Could you copy every line of the data that contains the word "image"?

━━ Entries supplied ━━

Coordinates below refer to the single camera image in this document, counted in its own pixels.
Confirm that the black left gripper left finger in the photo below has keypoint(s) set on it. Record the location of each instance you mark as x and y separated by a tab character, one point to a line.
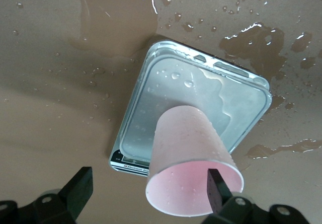
75	191

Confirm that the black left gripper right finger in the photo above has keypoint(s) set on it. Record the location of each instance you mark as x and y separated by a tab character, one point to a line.
221	196

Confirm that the pink plastic cup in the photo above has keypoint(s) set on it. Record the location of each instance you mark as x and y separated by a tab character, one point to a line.
181	138

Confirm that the brown table mat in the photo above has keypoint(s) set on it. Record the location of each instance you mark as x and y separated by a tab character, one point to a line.
50	133

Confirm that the silver digital kitchen scale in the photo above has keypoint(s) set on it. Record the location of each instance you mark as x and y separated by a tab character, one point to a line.
141	108

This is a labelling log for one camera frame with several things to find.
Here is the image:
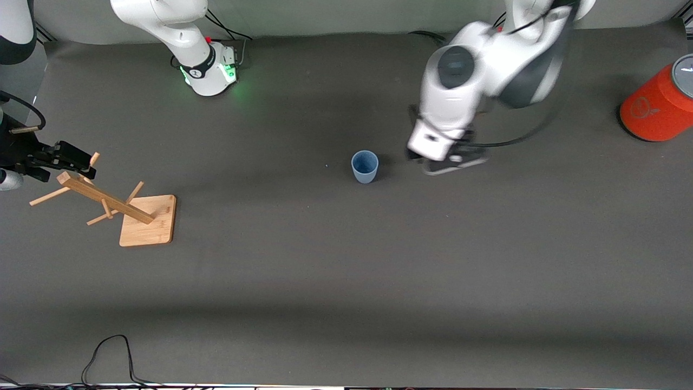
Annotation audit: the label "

━━━

**Your solution:**
Coordinates below refer to the single camera image in this document, counted in its own pixels.
Here is the image:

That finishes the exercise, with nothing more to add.